▶ **Problem statement**: Copy out all lines from the material that contain the string "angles".

▶ **Source data**:

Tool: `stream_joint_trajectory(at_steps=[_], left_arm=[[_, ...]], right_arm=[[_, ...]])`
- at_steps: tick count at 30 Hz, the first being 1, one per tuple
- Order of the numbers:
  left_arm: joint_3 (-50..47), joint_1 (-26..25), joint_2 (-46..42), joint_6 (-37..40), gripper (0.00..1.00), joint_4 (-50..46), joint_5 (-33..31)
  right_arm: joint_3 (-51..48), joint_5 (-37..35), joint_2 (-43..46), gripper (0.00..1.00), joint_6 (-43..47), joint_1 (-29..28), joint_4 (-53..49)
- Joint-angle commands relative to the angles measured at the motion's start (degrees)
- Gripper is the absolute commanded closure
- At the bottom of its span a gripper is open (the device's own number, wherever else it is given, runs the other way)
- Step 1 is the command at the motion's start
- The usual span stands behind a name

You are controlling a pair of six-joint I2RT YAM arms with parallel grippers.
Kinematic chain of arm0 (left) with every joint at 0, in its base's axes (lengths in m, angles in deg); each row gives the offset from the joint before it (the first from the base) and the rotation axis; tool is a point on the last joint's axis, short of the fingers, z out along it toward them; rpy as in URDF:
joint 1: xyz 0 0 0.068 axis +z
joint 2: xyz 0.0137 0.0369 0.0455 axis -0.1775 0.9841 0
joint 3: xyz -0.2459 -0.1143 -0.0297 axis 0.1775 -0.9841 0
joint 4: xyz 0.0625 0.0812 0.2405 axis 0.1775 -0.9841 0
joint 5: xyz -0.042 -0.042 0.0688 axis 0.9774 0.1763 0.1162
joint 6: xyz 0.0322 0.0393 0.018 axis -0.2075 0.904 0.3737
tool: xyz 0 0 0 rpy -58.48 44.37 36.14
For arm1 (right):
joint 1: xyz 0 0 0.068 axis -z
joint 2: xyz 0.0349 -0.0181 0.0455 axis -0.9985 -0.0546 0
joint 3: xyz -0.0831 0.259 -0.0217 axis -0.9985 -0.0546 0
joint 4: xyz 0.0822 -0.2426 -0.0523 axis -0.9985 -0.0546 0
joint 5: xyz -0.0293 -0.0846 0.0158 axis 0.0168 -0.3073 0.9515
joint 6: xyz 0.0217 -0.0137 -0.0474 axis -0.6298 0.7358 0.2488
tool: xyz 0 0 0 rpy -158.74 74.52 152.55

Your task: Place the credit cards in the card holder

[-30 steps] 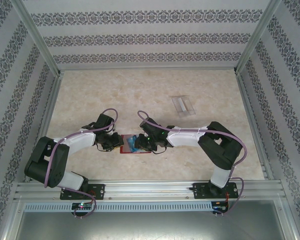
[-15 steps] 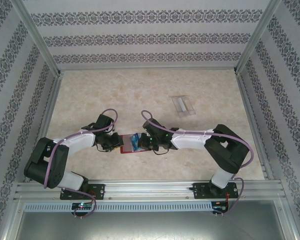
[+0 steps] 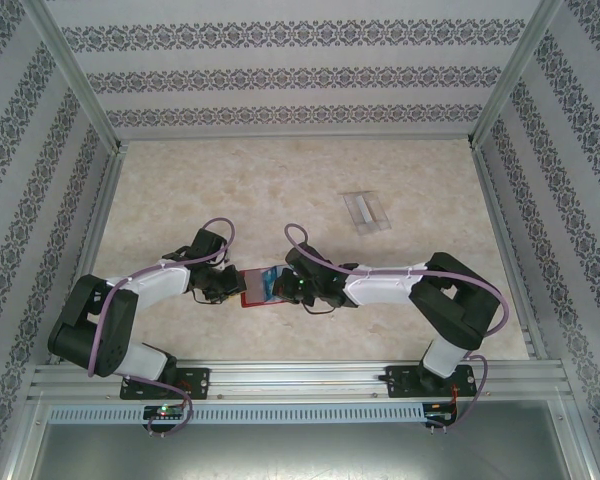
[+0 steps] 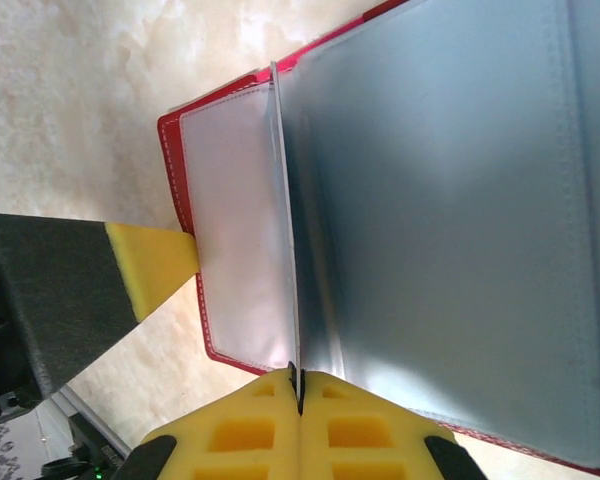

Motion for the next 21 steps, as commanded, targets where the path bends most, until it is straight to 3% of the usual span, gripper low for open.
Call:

▶ **Answer section**:
- Joint-angle commands relative to the angles measured at the motion's start (degrees)
Kinematic chain of arm0 (left) with every joint at 0, in its base's axes (lengths in m, angles in deg); each row gives the offset from the joint before it (the first from the base) and the rotation axis; tool is a point on the last joint's axis, short of the fingers, z out along it toward them; rpy as in URDF:

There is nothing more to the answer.